Problem to work on >> Locate every line below that contains the word "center" and copy it.

Dataset content >>
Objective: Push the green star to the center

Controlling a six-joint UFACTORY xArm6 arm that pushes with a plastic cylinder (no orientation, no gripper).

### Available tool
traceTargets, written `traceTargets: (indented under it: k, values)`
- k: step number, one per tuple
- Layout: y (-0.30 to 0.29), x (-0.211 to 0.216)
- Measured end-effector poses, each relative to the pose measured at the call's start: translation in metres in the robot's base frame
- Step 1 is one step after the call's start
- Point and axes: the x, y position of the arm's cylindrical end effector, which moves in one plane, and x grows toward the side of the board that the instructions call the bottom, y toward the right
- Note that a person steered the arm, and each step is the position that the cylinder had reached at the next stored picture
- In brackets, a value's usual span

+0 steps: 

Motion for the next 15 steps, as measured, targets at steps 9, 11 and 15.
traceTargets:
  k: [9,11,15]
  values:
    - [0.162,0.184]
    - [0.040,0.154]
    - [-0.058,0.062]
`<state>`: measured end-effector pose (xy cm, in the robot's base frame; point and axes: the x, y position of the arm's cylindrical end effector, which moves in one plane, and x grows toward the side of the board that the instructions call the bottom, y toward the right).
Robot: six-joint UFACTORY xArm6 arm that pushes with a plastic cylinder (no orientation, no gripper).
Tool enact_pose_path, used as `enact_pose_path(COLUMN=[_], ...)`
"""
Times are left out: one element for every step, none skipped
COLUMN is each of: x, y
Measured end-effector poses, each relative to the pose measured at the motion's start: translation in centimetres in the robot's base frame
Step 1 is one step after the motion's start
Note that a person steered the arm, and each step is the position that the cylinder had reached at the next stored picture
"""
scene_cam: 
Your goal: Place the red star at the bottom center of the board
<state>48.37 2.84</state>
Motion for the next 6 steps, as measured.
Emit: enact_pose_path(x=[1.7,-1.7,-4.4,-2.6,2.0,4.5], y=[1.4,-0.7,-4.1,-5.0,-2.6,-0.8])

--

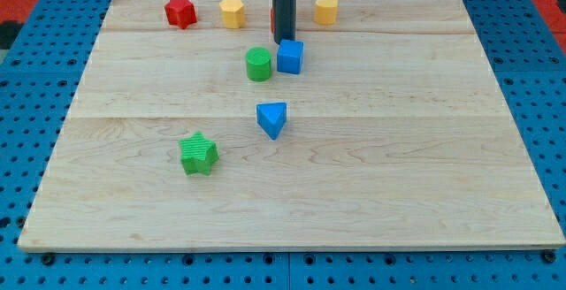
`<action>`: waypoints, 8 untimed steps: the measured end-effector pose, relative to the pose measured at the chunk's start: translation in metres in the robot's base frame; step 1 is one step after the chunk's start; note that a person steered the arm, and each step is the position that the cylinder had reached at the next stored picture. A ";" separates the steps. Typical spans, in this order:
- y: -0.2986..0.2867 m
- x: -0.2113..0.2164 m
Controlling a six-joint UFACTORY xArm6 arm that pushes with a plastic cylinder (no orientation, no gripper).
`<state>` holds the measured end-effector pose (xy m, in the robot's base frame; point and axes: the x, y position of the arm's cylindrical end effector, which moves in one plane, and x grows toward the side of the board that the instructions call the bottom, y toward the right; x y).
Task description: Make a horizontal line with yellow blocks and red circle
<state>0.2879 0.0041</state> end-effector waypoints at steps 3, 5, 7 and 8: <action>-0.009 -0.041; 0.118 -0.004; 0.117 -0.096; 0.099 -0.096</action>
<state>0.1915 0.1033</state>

Task output >>
Objective: Push the green star to the center
Your goal: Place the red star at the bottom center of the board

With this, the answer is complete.